Diamondville Mine, undated. Photo courtesy of John S. Gilchrist.

Diamondville, two miles south of Kemmerer, another important coal town, traces its history back to a homestead established in 1868 by Harrison Church. High quality coal was known to be in the area as a result of the original governmental surveys undertaken in 1874. Church interested investors in his Hams Fork Coal Company which ultimately became the Diamond Coal and Coke Company, a subsidiary of the Anaconda Copper Company. The Town, itself, was incorporated in 1901 with Scotsman Thomas Sneddon (1855-1920) as its first mayor. Sneddon became superintendent of the Diamondville Mine in 1898. Like many of the other miners in the area he previously had been in the servce of the Union Pacific Coal Co. in Almy near Evanston.

The Diamondville Mine was the scene of several major fires and explosions. On December 26, 1898, a fire broke out in the mine. The standard method of fighting such fires was to seal off the area and thus sufficate the fire while operations continued elsewhere in the mine. For six weeks the company battled the fire. On February 12, 1899, the fire broke out again and two miners, John L. Russell and L. E. Wright were killed by the "black damp." "Black Damp" is a mixture of unbreathable gases in an enclosed area and mainly consists of nitrogen, argon, carbon dioxide and water vapor. The gases displaces oxygen in the air. The term black damp comes from the German dampf, "vapors." "Damp" is used in other mining terms "white damp," carbon monoxide; "fire damp," methane; and "stink damp," hydrogen sulfide.

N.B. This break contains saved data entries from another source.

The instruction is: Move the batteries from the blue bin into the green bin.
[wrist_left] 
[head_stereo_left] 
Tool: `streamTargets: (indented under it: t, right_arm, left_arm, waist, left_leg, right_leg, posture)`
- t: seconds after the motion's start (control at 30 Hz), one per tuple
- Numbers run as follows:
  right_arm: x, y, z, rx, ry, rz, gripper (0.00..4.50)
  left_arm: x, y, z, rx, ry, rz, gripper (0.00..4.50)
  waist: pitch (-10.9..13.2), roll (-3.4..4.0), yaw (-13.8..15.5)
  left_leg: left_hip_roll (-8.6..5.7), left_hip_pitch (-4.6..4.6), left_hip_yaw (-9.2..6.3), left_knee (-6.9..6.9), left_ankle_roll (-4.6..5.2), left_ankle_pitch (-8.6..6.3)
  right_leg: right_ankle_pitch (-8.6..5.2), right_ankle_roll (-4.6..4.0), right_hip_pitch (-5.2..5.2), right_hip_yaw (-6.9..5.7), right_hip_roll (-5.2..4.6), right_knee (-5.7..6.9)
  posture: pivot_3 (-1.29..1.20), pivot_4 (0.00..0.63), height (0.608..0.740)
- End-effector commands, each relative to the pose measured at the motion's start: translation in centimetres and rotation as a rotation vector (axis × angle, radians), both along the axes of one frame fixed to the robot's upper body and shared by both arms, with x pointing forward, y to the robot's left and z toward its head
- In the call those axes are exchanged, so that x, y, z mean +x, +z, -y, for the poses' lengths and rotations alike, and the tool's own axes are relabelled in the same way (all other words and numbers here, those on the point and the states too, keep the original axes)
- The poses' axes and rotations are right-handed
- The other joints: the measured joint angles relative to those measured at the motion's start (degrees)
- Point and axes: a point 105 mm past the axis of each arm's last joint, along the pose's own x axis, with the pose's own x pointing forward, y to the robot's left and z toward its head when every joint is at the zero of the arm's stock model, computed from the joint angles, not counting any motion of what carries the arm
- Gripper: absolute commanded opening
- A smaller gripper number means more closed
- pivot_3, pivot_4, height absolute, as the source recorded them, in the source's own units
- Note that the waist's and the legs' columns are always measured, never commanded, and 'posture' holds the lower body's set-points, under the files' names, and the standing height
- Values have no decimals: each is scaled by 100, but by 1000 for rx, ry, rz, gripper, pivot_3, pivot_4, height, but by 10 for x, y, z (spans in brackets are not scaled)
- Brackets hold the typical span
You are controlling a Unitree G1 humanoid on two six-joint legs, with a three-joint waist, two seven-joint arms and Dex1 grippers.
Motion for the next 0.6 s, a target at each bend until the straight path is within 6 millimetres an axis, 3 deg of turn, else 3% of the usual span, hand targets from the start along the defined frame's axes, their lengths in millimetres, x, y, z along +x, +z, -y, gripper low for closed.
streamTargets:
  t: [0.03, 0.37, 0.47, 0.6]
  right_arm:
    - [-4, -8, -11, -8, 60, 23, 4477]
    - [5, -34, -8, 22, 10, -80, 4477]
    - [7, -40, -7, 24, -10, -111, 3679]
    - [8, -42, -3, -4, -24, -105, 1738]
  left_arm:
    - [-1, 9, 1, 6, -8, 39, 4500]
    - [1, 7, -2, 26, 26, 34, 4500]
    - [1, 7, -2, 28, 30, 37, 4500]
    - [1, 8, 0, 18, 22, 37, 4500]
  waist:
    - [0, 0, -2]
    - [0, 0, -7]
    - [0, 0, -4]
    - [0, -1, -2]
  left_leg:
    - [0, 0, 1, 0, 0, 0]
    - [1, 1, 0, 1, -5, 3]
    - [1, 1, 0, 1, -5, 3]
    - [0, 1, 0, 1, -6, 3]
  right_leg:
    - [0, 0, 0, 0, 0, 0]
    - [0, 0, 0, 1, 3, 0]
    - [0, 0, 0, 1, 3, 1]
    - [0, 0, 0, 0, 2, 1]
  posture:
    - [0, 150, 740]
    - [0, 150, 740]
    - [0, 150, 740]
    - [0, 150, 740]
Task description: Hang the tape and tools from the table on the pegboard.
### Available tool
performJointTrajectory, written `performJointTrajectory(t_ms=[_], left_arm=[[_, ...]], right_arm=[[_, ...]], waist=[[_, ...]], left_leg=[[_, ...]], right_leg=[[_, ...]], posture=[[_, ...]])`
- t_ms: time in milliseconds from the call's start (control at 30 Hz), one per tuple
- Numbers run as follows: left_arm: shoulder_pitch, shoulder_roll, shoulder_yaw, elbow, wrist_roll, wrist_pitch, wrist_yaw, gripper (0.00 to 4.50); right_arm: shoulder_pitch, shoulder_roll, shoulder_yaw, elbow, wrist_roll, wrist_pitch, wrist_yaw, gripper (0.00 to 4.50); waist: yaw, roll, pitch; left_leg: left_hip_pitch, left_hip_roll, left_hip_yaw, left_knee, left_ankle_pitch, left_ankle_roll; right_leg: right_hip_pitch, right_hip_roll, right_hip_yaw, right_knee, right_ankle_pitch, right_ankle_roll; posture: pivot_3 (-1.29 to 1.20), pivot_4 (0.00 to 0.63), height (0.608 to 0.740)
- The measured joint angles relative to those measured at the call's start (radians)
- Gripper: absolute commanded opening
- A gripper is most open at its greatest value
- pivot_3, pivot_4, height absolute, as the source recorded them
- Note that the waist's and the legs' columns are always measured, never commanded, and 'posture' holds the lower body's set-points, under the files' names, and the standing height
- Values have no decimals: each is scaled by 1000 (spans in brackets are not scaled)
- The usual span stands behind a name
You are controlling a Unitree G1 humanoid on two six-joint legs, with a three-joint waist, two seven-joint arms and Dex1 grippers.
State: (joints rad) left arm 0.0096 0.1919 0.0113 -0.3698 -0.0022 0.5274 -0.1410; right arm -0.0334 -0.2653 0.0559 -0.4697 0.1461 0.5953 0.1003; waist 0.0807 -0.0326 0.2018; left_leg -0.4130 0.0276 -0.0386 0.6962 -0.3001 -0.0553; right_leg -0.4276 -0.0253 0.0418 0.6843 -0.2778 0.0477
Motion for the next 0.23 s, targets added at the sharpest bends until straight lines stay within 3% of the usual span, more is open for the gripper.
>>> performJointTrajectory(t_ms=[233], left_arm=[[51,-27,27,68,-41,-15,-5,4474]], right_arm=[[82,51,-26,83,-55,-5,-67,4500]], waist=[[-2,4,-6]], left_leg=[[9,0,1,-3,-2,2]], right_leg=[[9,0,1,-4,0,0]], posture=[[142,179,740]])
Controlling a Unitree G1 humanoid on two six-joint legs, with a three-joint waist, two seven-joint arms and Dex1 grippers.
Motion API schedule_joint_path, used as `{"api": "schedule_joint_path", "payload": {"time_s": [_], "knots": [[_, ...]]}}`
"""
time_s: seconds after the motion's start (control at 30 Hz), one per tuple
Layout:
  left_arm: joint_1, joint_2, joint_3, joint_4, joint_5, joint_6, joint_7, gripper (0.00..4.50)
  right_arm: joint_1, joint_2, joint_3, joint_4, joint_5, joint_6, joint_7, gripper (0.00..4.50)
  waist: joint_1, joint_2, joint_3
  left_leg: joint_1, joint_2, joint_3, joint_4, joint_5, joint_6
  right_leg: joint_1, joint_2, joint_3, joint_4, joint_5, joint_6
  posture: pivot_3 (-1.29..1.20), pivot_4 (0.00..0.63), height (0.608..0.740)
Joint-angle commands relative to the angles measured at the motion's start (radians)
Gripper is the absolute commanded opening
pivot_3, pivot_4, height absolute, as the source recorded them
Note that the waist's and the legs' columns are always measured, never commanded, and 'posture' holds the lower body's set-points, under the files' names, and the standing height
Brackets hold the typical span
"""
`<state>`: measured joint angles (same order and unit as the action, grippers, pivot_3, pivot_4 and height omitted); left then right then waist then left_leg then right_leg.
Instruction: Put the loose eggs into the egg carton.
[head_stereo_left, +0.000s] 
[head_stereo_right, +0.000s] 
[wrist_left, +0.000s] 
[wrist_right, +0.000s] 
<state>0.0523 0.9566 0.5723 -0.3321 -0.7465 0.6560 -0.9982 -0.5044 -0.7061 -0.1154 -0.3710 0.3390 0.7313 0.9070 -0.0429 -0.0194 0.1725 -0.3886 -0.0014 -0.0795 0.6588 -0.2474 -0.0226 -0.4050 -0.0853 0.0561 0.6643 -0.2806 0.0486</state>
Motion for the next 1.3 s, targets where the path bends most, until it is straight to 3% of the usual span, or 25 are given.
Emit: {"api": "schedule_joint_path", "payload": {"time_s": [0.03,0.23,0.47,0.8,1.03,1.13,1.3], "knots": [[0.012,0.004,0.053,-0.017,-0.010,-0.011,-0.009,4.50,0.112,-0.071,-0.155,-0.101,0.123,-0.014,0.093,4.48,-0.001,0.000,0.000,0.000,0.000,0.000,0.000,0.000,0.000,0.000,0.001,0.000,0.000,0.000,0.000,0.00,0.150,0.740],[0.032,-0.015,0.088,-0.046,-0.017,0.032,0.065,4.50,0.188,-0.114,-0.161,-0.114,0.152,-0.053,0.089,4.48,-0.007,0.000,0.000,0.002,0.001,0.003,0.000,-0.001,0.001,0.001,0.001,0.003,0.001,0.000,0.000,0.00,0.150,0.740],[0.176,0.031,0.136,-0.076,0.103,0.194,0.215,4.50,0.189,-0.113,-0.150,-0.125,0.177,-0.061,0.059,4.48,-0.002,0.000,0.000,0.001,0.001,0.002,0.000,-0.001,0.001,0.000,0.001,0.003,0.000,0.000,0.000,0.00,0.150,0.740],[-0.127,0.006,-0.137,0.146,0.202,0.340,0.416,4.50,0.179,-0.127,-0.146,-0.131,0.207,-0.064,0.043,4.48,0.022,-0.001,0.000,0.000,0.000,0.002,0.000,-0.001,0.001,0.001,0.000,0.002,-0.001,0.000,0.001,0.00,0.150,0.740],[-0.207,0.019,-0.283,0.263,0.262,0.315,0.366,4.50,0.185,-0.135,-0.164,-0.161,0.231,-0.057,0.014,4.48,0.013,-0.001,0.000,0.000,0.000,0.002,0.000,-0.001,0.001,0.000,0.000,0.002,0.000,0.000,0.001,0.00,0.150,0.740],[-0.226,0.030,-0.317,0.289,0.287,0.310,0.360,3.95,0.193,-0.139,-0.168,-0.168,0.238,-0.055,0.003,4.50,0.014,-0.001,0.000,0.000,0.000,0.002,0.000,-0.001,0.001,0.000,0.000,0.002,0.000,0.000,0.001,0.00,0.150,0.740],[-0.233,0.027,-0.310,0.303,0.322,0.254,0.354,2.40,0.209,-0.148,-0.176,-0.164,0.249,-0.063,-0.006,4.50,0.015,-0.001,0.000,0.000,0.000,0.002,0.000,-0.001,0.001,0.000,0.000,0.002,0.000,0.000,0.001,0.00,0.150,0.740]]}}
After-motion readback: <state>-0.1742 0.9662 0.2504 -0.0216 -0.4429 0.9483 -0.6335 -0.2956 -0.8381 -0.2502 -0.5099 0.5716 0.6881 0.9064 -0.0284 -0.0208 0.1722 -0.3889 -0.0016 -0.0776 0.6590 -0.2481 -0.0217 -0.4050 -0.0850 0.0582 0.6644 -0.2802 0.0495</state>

The company was certainly aware of the dangers from coal dust. In 1900, company superintendent Thomas Sneddon was part of a team investigating another mine disaster in Utah. As a result he was later quoted as saying,"When I go back to Diamondville I will have the mine of which I am superintendent prinkled at once, because it is easier to water the mine than to pack dead bodies out." See Salt Lake Herald, May 8, 1890, p. 2.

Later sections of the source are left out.